Meggie Macdonald

The Body of Il Duce

by meggie on Feb.09, 2009, under Book Reviews

The Body of Il Duce:  Mussolini’s Corpse and the Fortunes of Italy
By Sergio Luzzatto, Giulio Einaudi editore s.p.a. Torino, 1998; translated (from the Italian) by Frederika Randall, Metropolitan Books, an imprint of Henry Holt and Co LLC, New York, 2005

Sergio Luzzatto, professor of modern history at the University of Milan, has produced a truly excellent book that examines Italy’s very unique experiences during the Second World War.  Unlike Germany today, surviving the guilt of a generation past and renewing faith in their role as a contributing European partner, Italy has been caught between the guilt of allowing Mussolini to act as an ally of Nazi Germany and the frustrations and anxieties of a conquered state despite their contributions to the victory in Europe.  Mr Luzzatto addresses this paradox quite literally through the body of the man who was the focal point of this internal conflict.

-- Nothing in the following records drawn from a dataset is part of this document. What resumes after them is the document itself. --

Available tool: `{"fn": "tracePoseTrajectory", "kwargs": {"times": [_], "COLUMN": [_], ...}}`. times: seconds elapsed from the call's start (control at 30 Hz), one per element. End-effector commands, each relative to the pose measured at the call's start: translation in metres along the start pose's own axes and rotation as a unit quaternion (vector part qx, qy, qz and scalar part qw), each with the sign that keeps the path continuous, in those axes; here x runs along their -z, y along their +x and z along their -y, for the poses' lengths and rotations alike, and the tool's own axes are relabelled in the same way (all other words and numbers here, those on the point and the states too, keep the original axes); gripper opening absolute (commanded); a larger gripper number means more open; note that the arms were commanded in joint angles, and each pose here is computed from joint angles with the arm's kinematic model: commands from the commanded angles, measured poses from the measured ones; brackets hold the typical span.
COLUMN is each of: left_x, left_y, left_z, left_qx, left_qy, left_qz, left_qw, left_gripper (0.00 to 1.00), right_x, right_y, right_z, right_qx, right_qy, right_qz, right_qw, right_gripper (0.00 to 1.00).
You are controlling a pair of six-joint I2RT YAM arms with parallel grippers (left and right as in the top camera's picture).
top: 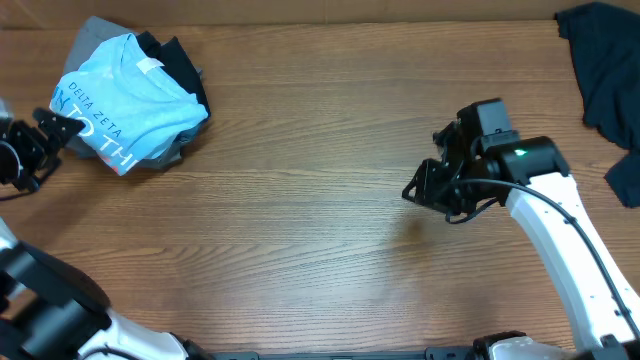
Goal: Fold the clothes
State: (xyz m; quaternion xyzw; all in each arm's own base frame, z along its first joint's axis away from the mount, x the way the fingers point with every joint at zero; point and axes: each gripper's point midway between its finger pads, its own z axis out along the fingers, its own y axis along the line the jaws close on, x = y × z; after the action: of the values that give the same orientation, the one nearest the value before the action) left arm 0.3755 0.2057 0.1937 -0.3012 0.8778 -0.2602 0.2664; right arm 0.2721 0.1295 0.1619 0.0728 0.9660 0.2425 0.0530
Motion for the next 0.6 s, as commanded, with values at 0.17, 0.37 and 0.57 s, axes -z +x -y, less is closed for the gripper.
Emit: {"fn": "tracePoseTrajectory", "kwargs": {"times": [0.17,0.37,0.57], "left_x": [-0.005,-0.093,-0.157], "left_y": [-0.02,-0.004,-0.02], "left_z": [0.058,0.02,-0.001], "left_qx": [-0.219,-0.171,-0.162], "left_qy": [-0.14,-0.199,-0.16], "left_qz": [0.058,-0.019,-0.01], "left_qw": [0.964,0.965,0.974], "left_gripper": [0.95,0.72,0.75], "right_x": [0.077,0.079,0.079], "right_y": [-0.03,-0.025,-0.026], "right_z": [-0.045,-0.054,-0.053], "right_qx": [0.055,0.06,0.058], "right_qy": [-0.038,-0.063,-0.061], "right_qz": [0.136,0.126,0.127], "right_qw": [0.989,0.988,0.988], "right_gripper": [0.29,0.21,0.21]}}
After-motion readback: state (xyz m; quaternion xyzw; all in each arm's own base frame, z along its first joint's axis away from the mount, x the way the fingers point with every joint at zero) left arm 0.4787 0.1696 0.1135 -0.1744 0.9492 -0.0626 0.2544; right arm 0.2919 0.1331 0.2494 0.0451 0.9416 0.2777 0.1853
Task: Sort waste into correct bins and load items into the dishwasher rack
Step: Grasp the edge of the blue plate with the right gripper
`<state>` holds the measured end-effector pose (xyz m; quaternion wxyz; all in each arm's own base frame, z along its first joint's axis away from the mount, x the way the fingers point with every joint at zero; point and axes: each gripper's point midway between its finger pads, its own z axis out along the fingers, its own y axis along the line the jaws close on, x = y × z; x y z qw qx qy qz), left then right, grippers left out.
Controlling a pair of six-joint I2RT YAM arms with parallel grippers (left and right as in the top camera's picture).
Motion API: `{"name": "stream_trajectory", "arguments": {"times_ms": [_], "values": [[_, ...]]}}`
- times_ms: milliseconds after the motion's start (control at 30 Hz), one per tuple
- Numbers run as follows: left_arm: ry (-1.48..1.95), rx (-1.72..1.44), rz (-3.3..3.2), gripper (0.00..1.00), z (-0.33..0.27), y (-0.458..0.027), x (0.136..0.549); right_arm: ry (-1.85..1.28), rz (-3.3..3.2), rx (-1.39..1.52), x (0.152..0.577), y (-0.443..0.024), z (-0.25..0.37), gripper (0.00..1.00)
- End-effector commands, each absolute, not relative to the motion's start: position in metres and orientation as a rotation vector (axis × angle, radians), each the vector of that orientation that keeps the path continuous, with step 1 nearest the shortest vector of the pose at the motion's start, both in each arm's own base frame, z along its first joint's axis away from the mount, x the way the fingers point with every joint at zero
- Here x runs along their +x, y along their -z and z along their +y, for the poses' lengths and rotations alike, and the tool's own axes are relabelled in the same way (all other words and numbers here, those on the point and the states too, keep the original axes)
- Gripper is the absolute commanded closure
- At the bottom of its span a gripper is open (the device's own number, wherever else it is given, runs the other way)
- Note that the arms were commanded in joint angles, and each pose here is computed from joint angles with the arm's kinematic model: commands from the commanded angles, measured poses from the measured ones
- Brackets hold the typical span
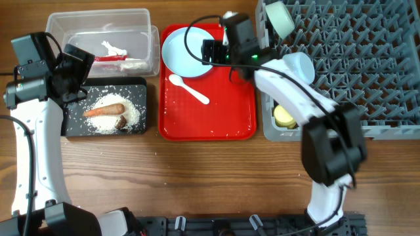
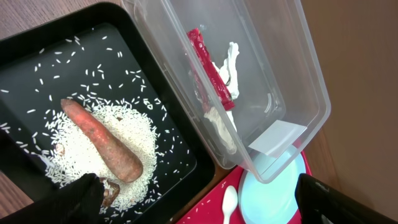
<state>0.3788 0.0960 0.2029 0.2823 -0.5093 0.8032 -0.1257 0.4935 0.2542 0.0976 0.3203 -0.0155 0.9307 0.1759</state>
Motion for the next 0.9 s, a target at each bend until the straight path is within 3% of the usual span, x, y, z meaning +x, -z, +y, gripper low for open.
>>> {"name": "stream_trajectory", "arguments": {"times_ms": [0, 267, 333, 433, 533, 700, 867], "values": [[0.343, -1.331, 2.156, 0.00, 0.095, -0.208, 0.380, -0.451, 2.483, 0.183, 0.501, -0.062, 0.253, 0.00], [0.343, -1.331, 2.156, 0.00, 0.095, -0.208, 0.380, -0.523, 2.495, 0.298, 0.507, -0.018, 0.268, 0.01], [0.343, -1.331, 2.156, 0.00, 0.095, -0.208, 0.380, -0.528, 2.482, 0.291, 0.508, -0.017, 0.272, 0.06], [0.343, -1.331, 2.156, 0.00, 0.095, -0.208, 0.380, -0.472, 2.471, 0.294, 0.507, -0.014, 0.272, 0.24], [0.343, -1.331, 2.156, 0.00, 0.095, -0.208, 0.380, -0.450, 2.476, 0.289, 0.505, -0.010, 0.274, 0.51], [0.343, -1.331, 2.156, 0.00, 0.095, -0.208, 0.380, -0.426, 2.514, 0.284, 0.497, -0.001, 0.273, 0.79], [0.343, -1.331, 2.156, 0.00, 0.095, -0.208, 0.380, -0.400, 2.549, 0.290, 0.491, 0.004, 0.268, 0.84]]}}
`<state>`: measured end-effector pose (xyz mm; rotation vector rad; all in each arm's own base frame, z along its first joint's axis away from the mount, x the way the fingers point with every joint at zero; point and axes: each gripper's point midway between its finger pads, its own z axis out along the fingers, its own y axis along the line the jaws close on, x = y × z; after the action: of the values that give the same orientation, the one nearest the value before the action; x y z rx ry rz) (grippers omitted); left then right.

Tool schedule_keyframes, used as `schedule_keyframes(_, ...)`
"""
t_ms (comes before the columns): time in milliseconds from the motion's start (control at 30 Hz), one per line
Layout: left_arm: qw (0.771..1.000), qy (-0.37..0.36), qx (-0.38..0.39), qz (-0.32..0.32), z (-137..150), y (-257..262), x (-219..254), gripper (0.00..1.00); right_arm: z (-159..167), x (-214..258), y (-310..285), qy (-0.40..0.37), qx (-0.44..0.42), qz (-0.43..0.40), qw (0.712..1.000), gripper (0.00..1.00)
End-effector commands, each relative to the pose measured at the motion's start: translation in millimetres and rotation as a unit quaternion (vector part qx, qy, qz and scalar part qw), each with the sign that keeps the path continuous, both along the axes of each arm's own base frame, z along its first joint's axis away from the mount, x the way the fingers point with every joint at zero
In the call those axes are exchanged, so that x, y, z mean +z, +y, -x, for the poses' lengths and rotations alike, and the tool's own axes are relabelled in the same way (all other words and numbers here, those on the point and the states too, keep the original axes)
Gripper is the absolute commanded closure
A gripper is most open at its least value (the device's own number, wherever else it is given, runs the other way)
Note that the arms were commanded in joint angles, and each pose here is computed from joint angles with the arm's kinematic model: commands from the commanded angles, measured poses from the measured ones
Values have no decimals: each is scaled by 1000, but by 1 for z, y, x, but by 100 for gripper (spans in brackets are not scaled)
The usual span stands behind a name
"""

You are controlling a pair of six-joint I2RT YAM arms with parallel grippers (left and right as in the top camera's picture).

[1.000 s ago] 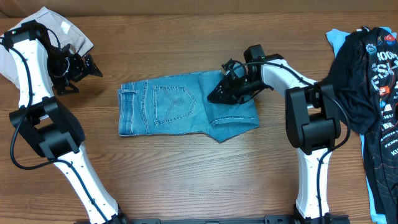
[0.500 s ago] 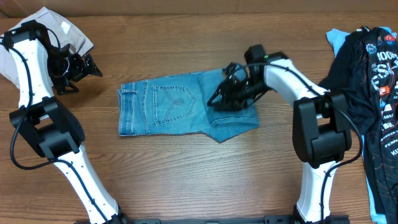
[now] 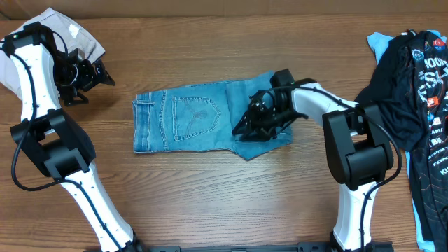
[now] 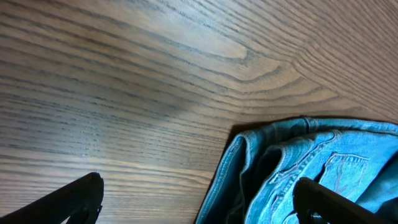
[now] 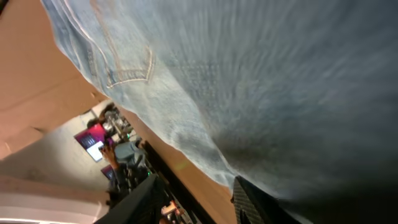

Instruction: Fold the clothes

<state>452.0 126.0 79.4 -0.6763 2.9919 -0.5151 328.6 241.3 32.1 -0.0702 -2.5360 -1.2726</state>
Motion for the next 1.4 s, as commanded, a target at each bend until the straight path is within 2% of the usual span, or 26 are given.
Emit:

From the opening quote describing the massacre of partisans in the Piazza Loreto in 1920, so similar in the emotions harboured in that same place after 1945, Luzzatto draws attention to both the continuity between pre- and post-war Italy and also to the gradual developments leading to the rise and fall of Benito Mussolini and the Fascists.

The layout of the book is quite simple and is composed of seven chapters as follows:

1) Tough to Eradicate
2) The Ox of the Nation
3) An Unquiet Grave
4) Mussolini, Dear Departed
5) The Executioner
6) The Quality of Mercy
7) The Return of the Remains

It begins with the various assassination attempts against Mussolini during his rise to power and his time as the head of state, continuing on to his death and the defacement of his body in 1945, to the theft of his body and subsequently the state’s decision to put it into hiding rather than publicly bury it, to the Italian people’s gradual analysis of their sentiments towards Mussolini and the Fascists and how, over time, they were able to come to terms with their history and bury their guilt and their rage along with the body of Il Duce himself.

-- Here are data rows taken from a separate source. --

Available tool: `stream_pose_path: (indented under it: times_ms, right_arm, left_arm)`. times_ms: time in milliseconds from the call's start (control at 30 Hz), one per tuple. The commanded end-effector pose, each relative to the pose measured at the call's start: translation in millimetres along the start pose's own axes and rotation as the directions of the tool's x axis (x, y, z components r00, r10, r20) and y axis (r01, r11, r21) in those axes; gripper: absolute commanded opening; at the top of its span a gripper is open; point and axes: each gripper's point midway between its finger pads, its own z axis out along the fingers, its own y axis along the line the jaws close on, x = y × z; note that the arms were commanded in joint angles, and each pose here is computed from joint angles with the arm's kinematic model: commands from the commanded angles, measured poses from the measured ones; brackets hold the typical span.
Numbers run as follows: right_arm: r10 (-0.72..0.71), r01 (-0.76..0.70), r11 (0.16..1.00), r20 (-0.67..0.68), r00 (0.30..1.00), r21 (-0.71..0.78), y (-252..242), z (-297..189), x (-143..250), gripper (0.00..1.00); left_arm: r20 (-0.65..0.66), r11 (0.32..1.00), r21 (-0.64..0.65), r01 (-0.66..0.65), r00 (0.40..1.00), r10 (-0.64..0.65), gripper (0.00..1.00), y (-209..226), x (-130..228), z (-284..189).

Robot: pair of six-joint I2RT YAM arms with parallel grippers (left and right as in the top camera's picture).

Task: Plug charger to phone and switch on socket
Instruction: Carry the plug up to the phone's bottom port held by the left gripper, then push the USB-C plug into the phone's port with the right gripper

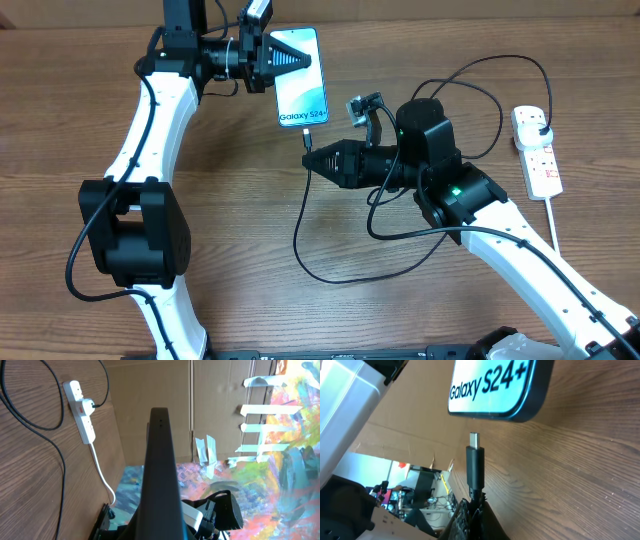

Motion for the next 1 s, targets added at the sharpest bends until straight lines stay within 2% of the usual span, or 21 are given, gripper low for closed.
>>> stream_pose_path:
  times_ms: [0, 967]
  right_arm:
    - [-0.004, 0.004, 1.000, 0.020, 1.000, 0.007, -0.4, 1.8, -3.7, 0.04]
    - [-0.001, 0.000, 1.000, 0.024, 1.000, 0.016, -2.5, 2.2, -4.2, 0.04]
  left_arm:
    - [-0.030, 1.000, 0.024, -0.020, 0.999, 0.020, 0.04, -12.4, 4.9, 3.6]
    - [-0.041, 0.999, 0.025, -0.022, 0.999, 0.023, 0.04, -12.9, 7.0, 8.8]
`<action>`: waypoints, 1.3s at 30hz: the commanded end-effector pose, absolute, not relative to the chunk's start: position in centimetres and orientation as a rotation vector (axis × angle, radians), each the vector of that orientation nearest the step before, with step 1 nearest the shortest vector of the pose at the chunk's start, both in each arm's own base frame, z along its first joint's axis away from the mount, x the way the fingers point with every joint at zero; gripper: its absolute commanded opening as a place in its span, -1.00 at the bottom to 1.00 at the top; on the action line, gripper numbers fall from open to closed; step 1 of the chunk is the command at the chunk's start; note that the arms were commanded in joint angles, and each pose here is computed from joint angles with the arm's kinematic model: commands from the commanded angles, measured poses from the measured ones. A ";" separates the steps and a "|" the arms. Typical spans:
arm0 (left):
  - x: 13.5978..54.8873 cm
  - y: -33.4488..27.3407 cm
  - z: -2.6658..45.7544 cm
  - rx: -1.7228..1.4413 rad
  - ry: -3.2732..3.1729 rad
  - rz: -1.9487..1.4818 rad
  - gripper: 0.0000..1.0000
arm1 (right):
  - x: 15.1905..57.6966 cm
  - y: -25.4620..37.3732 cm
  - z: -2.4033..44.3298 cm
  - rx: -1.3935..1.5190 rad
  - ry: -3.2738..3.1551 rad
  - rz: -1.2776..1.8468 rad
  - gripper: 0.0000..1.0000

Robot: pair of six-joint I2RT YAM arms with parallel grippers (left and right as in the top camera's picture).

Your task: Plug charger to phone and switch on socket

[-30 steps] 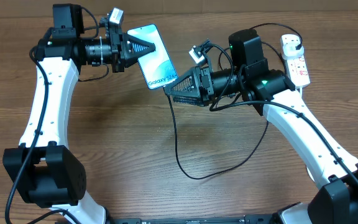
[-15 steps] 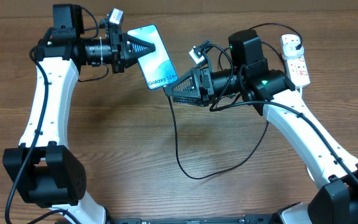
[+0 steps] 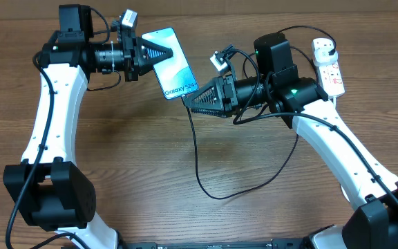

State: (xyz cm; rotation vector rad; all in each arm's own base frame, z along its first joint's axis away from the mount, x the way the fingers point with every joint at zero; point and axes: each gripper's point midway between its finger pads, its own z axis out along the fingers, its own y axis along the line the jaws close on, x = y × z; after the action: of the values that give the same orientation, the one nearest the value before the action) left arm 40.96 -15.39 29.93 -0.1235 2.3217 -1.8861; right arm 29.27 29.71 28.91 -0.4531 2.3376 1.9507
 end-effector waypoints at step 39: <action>39.2 -17.1 31.5 -0.019 2.287 -2.005 -0.92 | 29.3 29.7 30.8 -0.517 2.258 1.942 -0.93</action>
State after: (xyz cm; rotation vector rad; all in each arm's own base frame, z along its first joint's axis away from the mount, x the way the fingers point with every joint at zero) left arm 40.16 -16.61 30.08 -0.1020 2.3387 -1.9314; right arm 29.18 29.78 29.28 -0.4825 2.3122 1.9641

As an ancient historian myself, who must be so careful with the primary sources used when analysing historical events, I found Luzzatto’s use of tabloid newspapers and magazines refreshingly new.  His clear understanding of their value was what kept me reading the book, since it was this informal and unedited poll of public opinion that shows how the ripples of war affected Italy long after 1945.  This is something that does not exist on anything approaching the same level of continuous publication from the ancient world.

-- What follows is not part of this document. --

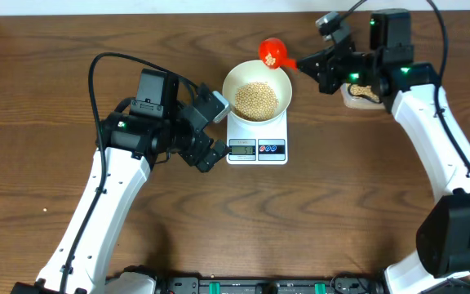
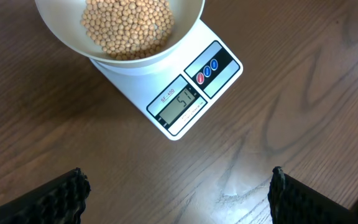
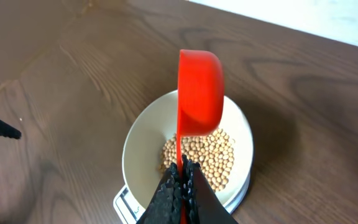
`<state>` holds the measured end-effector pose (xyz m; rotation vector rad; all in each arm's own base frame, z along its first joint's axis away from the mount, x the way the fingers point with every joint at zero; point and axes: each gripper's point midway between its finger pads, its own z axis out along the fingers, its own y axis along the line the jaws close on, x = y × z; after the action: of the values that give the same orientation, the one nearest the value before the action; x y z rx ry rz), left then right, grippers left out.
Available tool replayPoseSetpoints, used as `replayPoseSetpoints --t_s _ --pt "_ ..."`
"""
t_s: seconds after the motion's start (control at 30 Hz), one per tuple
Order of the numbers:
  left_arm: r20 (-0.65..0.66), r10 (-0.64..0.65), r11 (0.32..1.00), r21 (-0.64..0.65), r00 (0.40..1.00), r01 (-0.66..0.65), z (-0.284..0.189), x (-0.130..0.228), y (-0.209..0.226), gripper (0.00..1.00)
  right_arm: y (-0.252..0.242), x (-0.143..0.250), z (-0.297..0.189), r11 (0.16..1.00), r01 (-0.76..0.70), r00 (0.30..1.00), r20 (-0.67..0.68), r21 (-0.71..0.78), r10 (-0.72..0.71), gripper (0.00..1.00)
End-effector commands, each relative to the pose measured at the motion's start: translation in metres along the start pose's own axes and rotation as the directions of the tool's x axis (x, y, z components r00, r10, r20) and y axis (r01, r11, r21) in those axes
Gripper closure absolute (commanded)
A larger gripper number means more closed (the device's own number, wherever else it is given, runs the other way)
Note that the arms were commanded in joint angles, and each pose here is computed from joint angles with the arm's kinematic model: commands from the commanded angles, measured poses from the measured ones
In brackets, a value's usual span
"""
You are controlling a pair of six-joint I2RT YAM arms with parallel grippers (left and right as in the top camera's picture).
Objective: Scoop item into bowl and weigh 50g on scale
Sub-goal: 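Move the scoop with the right gripper back to the soybean tub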
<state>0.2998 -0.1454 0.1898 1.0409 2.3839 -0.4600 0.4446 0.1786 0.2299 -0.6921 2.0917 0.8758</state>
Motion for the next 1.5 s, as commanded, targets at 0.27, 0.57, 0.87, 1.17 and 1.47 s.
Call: replayPoseSetpoints --t_s 0.27,0.57,0.87,1.17,1.47 --pt "0.02 0.003 1.0 -0.011 1.0 -0.003 -0.007 -0.007 0.0 0.06 -0.004 -0.013 -0.026 0.998 -0.053 0.997 0.06 -0.042 0.056 0.99" --pt "0.02 0.003 1.0 -0.012 1.0 -0.003 -0.007 -0.007 0.0 0.06 -0.024 -0.02 -0.067 0.989 -0.129 0.982 0.13 -0.076 0.138 0.99" --pt "0.019 0.003 1.0 -0.012 1.0 -0.003 -0.007 -0.007 0.0 0.06 -0.091 0.015 -0.135 0.948 -0.299 0.947 0.156 0.107 0.281 0.99" --pt "0.019 0.003 1.0 -0.012 1.0 -0.003 -0.007 -0.007 0.0 0.06 -0.118 0.061 -0.144 0.9 -0.272 0.958 0.011 0.34 0.286 0.99" --pt "0.02 0.003 1.0 -0.012 1.0 -0.003 -0.007 -0.007 0.0 0.06 -0.137 0.079 -0.151 0.835 -0.244 0.949 -0.053 0.493 0.309 0.99"
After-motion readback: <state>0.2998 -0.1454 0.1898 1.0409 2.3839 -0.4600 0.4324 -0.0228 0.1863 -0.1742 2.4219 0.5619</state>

It is this recognition in no uncertain terms of the complex nature of Italy in the twentieth century that is brought to light so effectively by the author and with such flowing language by the translator.  The text does feel repetitive at times when the author is, for example, drawing attention to all the insults heaped on the body of Il Duce in the press.

However, it is the simple structure that mirrors the progression of acceptance by the Italian people of both their history and their future that is most profound.  Professor Luzzatto has made a profound contribution to the future of Italy by mapping it out, chapter by chapter.